Blog Post #3 (Darius Stewart)

Last semester I had a non-native English-speaking student from Nigeria. She had moved here as an adolescent but still retained much of the linguistic and cultural vestiges of her home country. She became a nationalized citizen only a few months ago. In class, this student would make vey insightful comments that demonstrated a close interaction with the texts. However, her essays did not transfer these same qualities. They were meandering and disorganized, often vague or otherwise incomprehensible. I asked her to explain to me the significant difference in the quality of her responses to the texts in class versus the composition of her essays. She said that she felt essays were required to “sound” highly intelligent, as opposed to exhibiting the more relaxed, reflective thinking that contributed to her in-class discussions. However, because of this, not only did she commit the above-mentioned flaws, but on one of her essays, she plagiarized as well.  She thought it was ok to substitute a word here and there from passages that she felt she couldn’t articulate well herself, and that her “substitutions” somehow made someone else’s ideas her own. I don’t think she intentionally set out to take credit from another person’s work, but, according to her, in writing her essays this way she was trying to make her parents proud of her. Moreover, though her parents were college-educated themselves, she was the first to attend college in the U.S., and her parents had certain expectations for her success. In the case study in “Crossing Cultures,” the Chinese student, Lin, discusses similar expectations to “make good grades,” which corresponds to my student believing that her essays must sound highly intelligent to meet the approval of the instructor and by extension, her parents.
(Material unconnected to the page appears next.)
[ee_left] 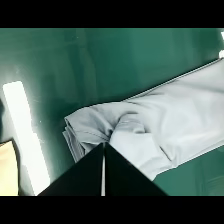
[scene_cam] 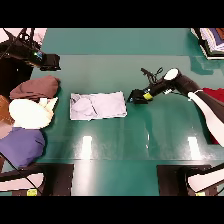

My student was also keenly aware of how closely related she was to the African American experience in the U.S. She felt doubly challenged to overperform because of her “international” status as well as her proximity to what African Americans face in higher education as well as the culture at large. After explaining to her why her essays were flawed, she seemed to understand, and (I hope) to trust that she already possessed a level of high order thinking that needn’t be undermined by intellectually overextending herself.